● **Work instructions**:
The answer should be one number, the count of lines in the data with "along".

● **Available data**:
- - - -

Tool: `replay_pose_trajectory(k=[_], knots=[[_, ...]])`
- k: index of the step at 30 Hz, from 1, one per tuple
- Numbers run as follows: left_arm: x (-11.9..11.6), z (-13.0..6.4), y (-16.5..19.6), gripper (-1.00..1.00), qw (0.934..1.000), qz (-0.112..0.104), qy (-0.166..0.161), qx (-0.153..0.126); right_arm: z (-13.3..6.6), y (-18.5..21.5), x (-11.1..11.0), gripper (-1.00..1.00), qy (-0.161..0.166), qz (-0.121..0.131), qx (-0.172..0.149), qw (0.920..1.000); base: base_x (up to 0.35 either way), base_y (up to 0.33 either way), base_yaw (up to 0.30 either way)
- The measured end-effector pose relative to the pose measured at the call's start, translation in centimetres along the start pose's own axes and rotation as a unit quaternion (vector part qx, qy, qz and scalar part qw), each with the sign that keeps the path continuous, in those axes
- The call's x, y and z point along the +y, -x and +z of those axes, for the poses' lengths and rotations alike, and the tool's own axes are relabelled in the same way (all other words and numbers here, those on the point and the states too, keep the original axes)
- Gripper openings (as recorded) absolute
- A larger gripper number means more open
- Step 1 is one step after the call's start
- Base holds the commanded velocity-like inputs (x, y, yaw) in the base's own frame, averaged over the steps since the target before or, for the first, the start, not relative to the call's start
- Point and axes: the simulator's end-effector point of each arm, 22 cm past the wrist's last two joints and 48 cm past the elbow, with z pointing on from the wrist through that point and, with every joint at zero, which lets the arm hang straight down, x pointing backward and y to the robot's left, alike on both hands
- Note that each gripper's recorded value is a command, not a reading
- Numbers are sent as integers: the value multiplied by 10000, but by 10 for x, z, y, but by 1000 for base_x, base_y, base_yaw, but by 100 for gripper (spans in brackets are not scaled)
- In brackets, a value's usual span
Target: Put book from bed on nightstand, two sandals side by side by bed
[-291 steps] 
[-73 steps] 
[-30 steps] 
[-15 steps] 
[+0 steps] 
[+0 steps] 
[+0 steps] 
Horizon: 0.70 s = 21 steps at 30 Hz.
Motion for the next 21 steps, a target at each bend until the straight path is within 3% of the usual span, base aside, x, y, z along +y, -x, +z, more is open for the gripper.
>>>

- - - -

● **Exercise response**:
3